ANNUAL DISCHARGE CONTROLS THE NATURE OF BRAIDED CHANNEL FEATURES IN THE CENTRAL PLATTE RIVER NEAR GRAND ISLAND NEBRASKA

An annual time series (1984-2001) of aerial photographs of the Platte River shows that channel area and width vary positively with annual discharge through the formation and destruction of in-channel features such as medium-size transverse bars, large transverse bars, open channels, exposed channel surfaces, laterally-accreted surfaces, and vegetated channel islands. During the study period, the Platte River evolved from a braided channel to an anastomosing channel as long-lived vegetated in-channel islands formed and persisted. Such islands became especially important as exposed channel surfaces developed into channel islands following the high-flow year of 1993, and as semi-permanent secondary channels developed. Channel features were also reworked or remobilized over a period of several years in the aftermath of that high-flow year. Our observations demonstrate that mesoforms and macroforms in the study area are primarily affected by shifts in overall yearly discharge, rather than isolated peak high and low discharge events lasting less than one week.
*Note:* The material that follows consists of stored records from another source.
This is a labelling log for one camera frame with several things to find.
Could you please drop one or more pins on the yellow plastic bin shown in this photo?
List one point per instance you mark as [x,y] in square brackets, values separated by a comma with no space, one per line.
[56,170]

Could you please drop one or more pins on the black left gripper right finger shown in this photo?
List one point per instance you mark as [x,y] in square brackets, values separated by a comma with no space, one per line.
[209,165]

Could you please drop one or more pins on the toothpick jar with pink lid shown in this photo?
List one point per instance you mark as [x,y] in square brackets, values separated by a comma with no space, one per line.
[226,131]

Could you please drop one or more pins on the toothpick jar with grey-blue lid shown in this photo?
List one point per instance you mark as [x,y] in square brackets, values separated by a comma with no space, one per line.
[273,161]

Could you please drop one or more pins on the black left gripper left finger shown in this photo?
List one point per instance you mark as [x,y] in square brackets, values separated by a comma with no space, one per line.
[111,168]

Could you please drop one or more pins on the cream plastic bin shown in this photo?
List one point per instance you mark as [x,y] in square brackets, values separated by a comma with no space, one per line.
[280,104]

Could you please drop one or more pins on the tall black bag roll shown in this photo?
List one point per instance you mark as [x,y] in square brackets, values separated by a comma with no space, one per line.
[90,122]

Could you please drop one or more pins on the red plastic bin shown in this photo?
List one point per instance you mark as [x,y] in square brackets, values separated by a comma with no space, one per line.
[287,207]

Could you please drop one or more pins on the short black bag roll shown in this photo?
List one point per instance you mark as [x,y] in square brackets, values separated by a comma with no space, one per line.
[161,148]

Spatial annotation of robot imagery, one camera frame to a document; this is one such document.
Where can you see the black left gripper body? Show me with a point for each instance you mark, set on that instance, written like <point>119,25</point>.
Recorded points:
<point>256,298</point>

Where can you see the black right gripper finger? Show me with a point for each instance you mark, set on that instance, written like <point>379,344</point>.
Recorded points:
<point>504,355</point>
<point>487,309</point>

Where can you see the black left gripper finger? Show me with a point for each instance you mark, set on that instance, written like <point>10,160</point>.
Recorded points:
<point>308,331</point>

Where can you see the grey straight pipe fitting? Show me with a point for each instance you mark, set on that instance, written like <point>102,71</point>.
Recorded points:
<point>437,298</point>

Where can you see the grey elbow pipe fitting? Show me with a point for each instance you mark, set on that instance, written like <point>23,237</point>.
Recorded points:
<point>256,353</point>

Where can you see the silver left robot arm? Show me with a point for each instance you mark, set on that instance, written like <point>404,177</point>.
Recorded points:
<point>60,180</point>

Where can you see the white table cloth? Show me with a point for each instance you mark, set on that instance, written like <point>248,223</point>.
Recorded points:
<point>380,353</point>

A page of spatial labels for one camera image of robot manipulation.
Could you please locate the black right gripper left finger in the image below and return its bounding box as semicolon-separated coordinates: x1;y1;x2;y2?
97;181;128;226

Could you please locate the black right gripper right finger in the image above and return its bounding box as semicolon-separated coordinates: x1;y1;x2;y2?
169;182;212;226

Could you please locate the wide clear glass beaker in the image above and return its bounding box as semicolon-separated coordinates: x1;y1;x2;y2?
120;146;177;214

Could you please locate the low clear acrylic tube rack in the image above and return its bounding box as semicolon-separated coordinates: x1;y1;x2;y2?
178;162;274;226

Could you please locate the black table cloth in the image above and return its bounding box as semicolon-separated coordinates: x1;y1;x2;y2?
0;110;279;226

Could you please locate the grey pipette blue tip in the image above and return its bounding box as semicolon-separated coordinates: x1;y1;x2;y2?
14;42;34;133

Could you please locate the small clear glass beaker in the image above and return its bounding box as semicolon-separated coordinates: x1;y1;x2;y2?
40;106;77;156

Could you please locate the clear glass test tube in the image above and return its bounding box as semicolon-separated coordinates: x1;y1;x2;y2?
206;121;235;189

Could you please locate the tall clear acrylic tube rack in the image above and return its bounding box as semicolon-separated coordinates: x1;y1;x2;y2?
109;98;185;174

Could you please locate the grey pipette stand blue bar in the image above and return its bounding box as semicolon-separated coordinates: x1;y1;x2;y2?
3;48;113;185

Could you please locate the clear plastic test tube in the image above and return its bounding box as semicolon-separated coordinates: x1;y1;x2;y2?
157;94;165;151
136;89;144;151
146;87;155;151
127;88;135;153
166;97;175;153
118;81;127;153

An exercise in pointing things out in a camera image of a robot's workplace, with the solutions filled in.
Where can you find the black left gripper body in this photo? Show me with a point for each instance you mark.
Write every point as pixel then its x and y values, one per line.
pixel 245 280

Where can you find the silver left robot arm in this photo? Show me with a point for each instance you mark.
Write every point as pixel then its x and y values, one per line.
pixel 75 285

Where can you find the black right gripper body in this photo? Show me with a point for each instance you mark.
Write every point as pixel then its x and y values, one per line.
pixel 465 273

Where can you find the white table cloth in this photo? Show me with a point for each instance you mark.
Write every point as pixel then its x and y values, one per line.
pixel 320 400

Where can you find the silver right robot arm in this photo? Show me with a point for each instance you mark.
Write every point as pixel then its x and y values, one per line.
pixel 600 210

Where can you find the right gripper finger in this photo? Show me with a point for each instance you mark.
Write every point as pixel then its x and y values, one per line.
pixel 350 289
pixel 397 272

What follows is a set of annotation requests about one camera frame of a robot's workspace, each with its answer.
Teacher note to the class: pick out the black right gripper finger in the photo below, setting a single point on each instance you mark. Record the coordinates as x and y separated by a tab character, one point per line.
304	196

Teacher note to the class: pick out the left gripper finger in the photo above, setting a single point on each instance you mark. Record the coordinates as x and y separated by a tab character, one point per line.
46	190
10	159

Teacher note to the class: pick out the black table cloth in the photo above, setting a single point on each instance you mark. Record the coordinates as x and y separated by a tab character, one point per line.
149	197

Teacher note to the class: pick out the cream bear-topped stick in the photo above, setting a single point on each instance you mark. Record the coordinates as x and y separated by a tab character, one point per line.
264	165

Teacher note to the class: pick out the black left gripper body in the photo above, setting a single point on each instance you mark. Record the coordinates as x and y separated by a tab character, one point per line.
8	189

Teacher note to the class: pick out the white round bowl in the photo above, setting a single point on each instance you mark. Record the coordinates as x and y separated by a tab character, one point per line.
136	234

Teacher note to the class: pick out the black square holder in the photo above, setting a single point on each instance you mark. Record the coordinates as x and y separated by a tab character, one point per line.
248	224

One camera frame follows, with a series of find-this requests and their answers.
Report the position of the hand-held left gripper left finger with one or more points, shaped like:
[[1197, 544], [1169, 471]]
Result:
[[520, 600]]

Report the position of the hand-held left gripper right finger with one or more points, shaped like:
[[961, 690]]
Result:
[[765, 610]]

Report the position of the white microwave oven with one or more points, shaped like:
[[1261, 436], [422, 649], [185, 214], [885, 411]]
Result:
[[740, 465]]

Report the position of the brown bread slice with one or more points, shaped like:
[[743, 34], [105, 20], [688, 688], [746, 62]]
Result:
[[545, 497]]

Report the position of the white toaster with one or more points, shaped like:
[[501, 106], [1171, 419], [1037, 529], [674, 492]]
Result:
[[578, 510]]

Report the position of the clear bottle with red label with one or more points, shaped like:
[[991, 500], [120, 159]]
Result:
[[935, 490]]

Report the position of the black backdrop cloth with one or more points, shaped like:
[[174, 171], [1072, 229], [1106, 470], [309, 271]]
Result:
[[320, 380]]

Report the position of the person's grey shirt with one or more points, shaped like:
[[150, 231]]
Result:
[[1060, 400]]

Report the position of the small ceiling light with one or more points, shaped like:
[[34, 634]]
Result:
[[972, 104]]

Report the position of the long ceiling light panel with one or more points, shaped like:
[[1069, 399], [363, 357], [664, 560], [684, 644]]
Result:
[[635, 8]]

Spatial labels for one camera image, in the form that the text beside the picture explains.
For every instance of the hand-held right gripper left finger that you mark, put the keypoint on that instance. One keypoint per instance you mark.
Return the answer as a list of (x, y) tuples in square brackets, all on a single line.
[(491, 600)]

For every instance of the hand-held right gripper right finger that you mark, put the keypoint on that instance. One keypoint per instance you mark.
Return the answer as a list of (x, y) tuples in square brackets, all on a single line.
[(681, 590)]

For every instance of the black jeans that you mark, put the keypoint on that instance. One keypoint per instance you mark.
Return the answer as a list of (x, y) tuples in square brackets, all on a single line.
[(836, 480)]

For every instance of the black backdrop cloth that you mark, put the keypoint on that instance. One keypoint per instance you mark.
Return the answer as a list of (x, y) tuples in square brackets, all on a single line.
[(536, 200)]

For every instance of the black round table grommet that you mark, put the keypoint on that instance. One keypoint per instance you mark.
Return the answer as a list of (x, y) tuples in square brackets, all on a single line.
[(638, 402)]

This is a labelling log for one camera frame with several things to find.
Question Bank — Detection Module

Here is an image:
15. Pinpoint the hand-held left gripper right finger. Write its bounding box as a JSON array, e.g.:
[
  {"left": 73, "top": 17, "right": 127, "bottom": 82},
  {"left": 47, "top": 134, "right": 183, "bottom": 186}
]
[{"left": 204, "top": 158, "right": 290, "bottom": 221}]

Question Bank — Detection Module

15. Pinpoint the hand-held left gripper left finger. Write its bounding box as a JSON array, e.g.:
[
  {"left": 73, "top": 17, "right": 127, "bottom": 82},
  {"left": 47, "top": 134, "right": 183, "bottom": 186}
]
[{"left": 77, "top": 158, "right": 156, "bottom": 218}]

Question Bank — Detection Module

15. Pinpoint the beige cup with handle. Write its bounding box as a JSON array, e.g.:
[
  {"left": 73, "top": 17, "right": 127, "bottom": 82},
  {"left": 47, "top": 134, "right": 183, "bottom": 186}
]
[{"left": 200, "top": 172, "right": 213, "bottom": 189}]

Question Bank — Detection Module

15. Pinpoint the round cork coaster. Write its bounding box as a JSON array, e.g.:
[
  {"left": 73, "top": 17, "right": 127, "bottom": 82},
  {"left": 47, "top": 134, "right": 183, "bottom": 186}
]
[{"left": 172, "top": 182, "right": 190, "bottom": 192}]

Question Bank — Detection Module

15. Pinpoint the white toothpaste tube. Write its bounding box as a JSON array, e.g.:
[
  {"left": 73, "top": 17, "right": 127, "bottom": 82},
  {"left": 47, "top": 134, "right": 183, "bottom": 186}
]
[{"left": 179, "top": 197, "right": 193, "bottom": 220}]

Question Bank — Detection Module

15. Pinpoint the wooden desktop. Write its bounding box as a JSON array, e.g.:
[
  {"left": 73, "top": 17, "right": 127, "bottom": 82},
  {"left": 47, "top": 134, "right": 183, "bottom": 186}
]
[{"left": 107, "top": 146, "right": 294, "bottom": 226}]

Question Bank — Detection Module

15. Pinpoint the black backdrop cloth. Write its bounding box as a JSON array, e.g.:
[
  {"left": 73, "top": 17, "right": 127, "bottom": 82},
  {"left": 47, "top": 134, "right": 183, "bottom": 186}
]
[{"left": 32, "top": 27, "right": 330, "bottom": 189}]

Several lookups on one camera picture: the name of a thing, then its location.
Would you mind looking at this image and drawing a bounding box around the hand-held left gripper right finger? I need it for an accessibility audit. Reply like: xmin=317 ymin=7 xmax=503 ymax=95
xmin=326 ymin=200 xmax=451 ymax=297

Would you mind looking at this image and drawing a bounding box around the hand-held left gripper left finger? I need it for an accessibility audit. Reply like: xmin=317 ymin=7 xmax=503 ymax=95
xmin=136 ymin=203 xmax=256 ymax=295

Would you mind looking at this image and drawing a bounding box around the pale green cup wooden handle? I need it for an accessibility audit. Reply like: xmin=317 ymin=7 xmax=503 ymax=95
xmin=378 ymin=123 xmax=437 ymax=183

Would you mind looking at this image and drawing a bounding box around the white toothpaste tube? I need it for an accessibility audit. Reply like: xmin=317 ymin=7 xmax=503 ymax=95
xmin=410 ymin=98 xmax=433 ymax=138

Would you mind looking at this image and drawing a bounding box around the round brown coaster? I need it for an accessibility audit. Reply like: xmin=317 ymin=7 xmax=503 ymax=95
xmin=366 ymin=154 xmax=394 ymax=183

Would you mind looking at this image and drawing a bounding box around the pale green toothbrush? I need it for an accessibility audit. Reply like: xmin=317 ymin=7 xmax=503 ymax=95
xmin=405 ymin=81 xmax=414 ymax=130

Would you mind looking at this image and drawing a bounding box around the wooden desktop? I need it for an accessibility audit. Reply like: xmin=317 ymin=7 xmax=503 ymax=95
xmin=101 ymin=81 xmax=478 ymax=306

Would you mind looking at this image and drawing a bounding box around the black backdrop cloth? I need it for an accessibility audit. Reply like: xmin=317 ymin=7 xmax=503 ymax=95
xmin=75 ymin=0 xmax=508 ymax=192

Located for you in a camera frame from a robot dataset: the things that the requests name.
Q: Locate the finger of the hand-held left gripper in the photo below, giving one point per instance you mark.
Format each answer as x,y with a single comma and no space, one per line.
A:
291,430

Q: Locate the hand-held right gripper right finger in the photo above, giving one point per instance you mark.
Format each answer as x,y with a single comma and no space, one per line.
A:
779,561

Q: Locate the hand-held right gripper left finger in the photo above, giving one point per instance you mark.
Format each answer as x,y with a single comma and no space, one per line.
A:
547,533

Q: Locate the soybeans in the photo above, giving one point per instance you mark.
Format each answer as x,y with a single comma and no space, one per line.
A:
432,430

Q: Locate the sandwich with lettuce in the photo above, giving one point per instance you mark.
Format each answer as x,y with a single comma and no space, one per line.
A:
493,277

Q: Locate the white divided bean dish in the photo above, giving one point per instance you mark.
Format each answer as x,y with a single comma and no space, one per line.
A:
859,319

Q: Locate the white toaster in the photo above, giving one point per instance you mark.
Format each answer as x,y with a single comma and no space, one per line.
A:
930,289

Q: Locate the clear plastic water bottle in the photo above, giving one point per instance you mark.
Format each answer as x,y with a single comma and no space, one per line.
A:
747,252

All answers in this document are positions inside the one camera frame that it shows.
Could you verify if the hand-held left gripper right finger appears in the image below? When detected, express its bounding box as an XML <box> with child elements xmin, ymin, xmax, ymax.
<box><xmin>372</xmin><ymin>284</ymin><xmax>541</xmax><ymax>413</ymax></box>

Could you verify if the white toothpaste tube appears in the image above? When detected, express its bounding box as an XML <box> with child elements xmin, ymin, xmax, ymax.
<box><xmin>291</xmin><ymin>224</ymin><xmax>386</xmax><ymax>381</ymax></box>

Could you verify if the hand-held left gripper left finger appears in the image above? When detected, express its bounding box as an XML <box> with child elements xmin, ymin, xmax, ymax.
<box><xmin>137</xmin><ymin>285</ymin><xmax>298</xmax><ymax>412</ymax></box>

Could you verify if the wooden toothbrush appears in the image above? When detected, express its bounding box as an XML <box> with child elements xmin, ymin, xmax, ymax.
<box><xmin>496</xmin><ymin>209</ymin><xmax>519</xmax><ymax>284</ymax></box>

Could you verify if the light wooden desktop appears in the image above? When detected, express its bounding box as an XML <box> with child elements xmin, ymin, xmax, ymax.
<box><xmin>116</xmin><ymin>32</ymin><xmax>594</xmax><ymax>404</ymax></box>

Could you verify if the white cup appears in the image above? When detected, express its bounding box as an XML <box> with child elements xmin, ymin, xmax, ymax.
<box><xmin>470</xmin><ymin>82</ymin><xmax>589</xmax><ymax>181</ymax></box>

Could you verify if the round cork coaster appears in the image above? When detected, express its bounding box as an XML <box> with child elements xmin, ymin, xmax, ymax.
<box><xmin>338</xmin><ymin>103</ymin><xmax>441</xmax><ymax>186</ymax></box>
Therefore, channel features are shown to be stable only within certain annual average discharge parameters. For example, large transverse bars occurred when annual average discharge rates ranged from 79-151 m³/s, medium-size transverse bars were stable at average annual discharges of 33-85 m³/s, and exposed channel surfaces dominated during years having average discharges of <32 m³/s Vegetated islands are not strongly impacted by variations in discharge, but rather they remain stable and are increasingly under the influence of invasive vegetation. Observations and correlations from this study can predict the step-by step formation and destruction of braided channel features given specific annual discharge values. Inversely, the recognition of certain channel features in ancient and modern abandoned braided systems can be interpreted in terms of discharge variations using a general predictive model.